Wie bei anderen Impfungen auch wurden bei der Impfung gegen die Schweinegrippe vorübergehende Nebenwirkungen wie Übelkeit, grippeähnliche Symptome oder Gelenk- und Muskelschmerzen festgestellt. Der unter anderem zur Impfung eingesetzte Wirkstoff "Pandemrix" stand außerdem im Verdacht, weitergehende Impfschäden in Form von schweren allergischen Reaktionen oder Narkolepsie auszulösen. Der Wirkstoff wird in Deutschland derzeit nicht mehr eingesetzt.

Inzwischen schützt auch der "normale" Grippeimpfstoff vor der Schweinegrippe.

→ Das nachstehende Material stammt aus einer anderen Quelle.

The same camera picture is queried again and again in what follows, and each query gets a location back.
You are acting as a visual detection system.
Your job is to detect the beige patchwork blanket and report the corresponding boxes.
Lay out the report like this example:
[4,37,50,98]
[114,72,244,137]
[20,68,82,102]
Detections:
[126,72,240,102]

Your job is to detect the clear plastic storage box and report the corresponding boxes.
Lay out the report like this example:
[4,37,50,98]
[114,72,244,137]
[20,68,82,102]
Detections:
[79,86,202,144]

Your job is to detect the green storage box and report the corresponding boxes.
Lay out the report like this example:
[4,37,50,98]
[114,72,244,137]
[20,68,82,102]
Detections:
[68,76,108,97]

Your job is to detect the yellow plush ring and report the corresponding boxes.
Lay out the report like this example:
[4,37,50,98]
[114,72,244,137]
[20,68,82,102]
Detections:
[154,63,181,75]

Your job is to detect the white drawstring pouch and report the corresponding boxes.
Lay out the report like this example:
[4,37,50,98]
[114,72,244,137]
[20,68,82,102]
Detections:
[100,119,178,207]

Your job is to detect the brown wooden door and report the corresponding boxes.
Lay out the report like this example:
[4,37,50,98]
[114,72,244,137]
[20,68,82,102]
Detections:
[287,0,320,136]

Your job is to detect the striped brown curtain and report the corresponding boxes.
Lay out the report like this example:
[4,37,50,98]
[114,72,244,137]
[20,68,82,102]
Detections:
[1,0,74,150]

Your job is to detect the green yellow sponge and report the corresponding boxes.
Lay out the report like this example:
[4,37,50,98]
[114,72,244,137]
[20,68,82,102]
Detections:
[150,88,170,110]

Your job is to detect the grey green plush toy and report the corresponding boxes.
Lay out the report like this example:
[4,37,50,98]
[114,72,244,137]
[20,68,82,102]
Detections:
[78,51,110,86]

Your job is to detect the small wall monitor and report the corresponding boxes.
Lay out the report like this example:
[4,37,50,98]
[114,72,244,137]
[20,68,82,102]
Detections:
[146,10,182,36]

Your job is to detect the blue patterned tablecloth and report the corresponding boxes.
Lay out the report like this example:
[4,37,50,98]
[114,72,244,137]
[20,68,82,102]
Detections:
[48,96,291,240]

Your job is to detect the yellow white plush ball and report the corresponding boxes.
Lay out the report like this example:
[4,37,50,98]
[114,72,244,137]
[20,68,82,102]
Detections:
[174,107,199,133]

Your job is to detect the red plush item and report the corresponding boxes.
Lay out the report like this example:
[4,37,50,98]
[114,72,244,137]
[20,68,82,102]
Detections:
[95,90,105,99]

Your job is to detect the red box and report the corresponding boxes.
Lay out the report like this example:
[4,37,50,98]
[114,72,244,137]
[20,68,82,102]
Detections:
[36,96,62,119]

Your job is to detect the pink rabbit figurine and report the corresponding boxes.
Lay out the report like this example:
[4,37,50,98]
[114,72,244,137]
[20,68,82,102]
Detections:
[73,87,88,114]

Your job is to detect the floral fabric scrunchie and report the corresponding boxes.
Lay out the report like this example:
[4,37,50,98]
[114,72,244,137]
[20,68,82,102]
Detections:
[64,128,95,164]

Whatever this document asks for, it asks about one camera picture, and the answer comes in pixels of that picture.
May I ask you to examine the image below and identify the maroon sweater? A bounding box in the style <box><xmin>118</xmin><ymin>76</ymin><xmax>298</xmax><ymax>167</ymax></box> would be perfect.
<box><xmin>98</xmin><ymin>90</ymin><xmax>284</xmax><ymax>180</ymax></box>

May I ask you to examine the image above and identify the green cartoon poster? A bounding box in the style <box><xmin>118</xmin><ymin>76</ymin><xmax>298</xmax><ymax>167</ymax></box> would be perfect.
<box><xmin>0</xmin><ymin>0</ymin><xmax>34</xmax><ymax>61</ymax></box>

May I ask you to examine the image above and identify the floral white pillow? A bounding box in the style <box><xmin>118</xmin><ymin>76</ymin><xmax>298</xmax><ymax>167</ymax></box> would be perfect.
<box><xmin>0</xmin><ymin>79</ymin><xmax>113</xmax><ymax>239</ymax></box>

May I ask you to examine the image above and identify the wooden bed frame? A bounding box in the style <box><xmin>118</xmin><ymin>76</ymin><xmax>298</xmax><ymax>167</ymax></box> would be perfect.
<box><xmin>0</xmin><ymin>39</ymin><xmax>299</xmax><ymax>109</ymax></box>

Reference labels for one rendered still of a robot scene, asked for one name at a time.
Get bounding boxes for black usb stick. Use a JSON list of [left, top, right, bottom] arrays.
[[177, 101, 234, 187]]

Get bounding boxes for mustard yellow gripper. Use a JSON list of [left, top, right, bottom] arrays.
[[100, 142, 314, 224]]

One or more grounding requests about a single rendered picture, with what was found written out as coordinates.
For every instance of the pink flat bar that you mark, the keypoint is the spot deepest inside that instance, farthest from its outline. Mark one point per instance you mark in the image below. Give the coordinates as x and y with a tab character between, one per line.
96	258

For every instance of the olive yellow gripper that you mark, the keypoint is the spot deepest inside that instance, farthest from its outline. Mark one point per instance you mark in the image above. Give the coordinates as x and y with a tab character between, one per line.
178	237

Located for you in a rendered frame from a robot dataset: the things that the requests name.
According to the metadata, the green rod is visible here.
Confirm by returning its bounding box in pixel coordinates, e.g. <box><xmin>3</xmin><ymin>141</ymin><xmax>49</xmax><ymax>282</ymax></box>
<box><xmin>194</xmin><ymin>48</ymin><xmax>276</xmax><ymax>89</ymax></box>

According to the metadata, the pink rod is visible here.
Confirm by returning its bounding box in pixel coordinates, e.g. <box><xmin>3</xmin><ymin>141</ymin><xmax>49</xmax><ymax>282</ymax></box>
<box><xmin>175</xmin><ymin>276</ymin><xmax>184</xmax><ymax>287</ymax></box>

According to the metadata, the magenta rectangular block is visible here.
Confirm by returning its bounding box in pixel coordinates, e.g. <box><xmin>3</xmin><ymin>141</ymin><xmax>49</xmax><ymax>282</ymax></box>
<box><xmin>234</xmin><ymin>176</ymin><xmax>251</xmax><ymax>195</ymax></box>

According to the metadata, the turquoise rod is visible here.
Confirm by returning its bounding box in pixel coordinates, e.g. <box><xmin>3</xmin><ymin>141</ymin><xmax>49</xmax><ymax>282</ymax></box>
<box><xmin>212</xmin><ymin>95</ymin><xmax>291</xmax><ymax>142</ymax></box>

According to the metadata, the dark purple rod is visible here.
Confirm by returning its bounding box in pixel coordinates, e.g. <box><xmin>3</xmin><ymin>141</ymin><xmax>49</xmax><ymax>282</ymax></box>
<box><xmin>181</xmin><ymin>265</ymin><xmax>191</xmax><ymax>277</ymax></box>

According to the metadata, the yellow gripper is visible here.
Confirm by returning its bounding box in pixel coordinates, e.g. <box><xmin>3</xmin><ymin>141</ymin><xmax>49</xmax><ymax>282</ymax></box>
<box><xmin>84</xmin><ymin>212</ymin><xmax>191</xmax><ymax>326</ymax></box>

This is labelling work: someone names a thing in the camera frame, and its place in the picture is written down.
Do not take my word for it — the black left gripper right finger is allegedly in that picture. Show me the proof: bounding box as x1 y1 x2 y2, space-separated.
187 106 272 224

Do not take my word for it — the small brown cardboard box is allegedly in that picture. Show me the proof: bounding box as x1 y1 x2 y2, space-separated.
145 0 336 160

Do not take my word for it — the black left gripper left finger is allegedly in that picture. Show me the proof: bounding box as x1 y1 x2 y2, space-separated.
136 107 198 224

Eine Impfung gegen das neue Virus G4 existiert bisher nicht.

Da der Erreger über Tröpfchen übertragen wird, wurden ähnlich wie im Rahmen der Corona-Pandemie bei Ausbruch der Schweinegrippe in Mexiko größere Veranstaltungen abgesagt, Schulen geschlossen und von engem Körperkontakt abgeraten. Diese Maßnahmen waren bei nur vereinzeltem Auftreten von Erkrankungsfällen wie in Deutschland allerdings nicht gerechtfertigt.

Schutzmaßnahmen gegen Viren allgemein

Zum Schutz gegen die Schweinegrippe oder auch gegen die saisonale Grippe gibt es jedoch einige leicht zu befolgende Hygieneregeln, die spätestens seit der Corona-Pandemie jedem bekannt sein dürften.

Laut Empfehlungen des Robert-Koch-Instituts sollte generell bei Virengefahr vor allem darauf geachtet werden, dass keine virenbelastete Sekrete in die Atemwege gelangen:

  • Waschen Sie sich häufig die Hände, besonders nach Personenkontakt und wenn Sie Kontakt mit Gegenständen hatten, die von möglicherweise mit der Schweinegrippe infizierten Personen angefasst wurden (beispielsweise Türgriffe in der Öffentlichkeit). Waschen Sie Ihre Hände auch vor dem Essen und nachdem Sie in die Hände geniest oder gehustet haben.
  • Bleiben Sie möglicherweise infizierten Personen fern.
  • Ebenso sollten Sie bei einer Grippe zu Hause bleiben, um andere Menschen nicht anzustecken.
  • Husten Sie in Ihre Armbeuge, statt in die Hand.
  • Fassen Sie möglichst selten Ihre Augen, Nase oder Mund an.

Dass das Auftreten des Schweinegrippevirus G4 zeitgleich mit der Coronavirus-Pandemie erfolgt, hat den Vorteil, dass die Bevölkerung für diese Schutz- und Hygienemaßnahmen ohnehin bereits sensibilisiert ist. Dieser Punkt spricht dafür, dass eine etwaige Ausbreitung des neuen Virus G4 schnell eingedämmt werden könnte.